Investors have been motivated by a stabilization in oil prices, stabilization of the situation in Russia, positive U.S. economic data, the Fed, and ongoing hopes that the European Central Bank will unleash a government bond buying stimulus program.
But along the way, the evidence has grown that things have come too far too fast.
For one, major long-term breadth measures, such as the number of new highs and the NYSE’s advance-decline line, peaked in the early summer — suggesting that the market gains of the past few months have come on a narrowing base of participation.
You can see this in the way the NYSE Composite Index, shown above, is still contending with triple-top resistance from highs set in July, September, and late November.
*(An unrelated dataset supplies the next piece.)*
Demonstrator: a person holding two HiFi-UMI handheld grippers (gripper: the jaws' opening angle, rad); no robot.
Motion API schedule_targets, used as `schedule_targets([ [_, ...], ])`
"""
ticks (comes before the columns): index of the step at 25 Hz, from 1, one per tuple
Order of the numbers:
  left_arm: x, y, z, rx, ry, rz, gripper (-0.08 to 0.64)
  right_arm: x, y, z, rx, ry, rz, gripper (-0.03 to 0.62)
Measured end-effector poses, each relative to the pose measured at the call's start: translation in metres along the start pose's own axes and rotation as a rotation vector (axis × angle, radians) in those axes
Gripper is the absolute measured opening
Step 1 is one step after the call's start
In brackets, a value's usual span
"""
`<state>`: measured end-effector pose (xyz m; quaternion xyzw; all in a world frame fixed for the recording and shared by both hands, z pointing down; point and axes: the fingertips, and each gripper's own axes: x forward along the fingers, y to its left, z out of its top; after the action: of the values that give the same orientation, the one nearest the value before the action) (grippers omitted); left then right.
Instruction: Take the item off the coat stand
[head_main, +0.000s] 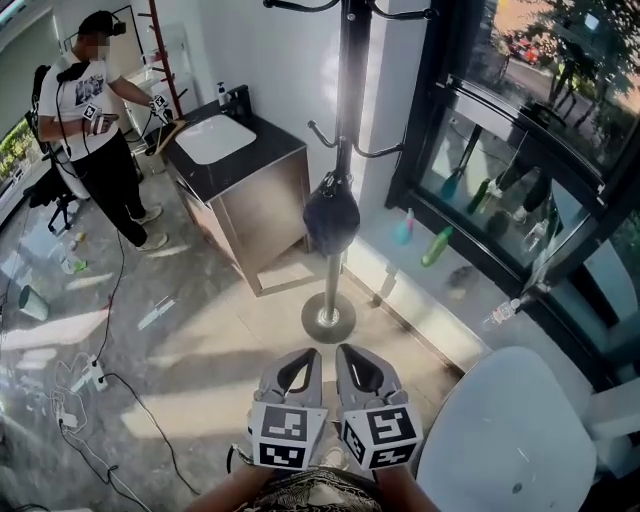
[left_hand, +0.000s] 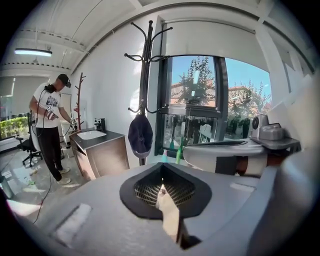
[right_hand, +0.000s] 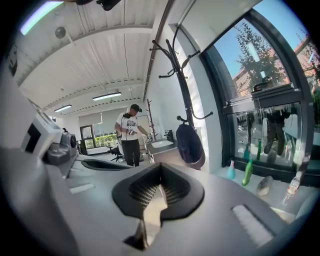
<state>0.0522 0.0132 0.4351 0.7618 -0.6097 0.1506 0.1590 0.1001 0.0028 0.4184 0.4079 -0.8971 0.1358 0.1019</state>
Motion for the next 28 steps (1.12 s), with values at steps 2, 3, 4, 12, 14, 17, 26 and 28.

Stocks have also separated from other asset classes, such as high-yield bonds and commodities. The chart above shows how the Barclays High Yield Bond ETF (JNK) remains within the confines of a medium-term downtrend that started back in July and that the rally off of the mid-December lows — which has supercharged stocks over the past week — merely looks like a short-term relief rebound.
And finally, the stocks are looking stretched relative to the fundamentals.
Cyclically-adjusted price-to-earnings multiples on the S&P 500 have only been higher in the runup to the 1929, 2000, and 2007 market peaks. Currently, the multiple stands at 27.1x versus a long-term average going back to the 1880s of 16.6x. So stocks are more than fully valued.
Jonathan Glionna at Barclays Capital is looking for S&P 500 earnings growth to slow modestly next year for an end-of-year target of 2,100 — less than 1% from Wednesday’s closing level. ‘
According to the folks at SentimenTrader, the CBOE Volatility Index (VIX) — dubbed Wall Street’s “fear gauge” — has only increased four times in 28 years in the two days ahead of the Christmas break. But from the close on the day before Christmas to the end of the year, the VIX jumped 24 out of 28 times for an average gain of nearly 9%.
So watch for a return of the downside pressure starting on Friday.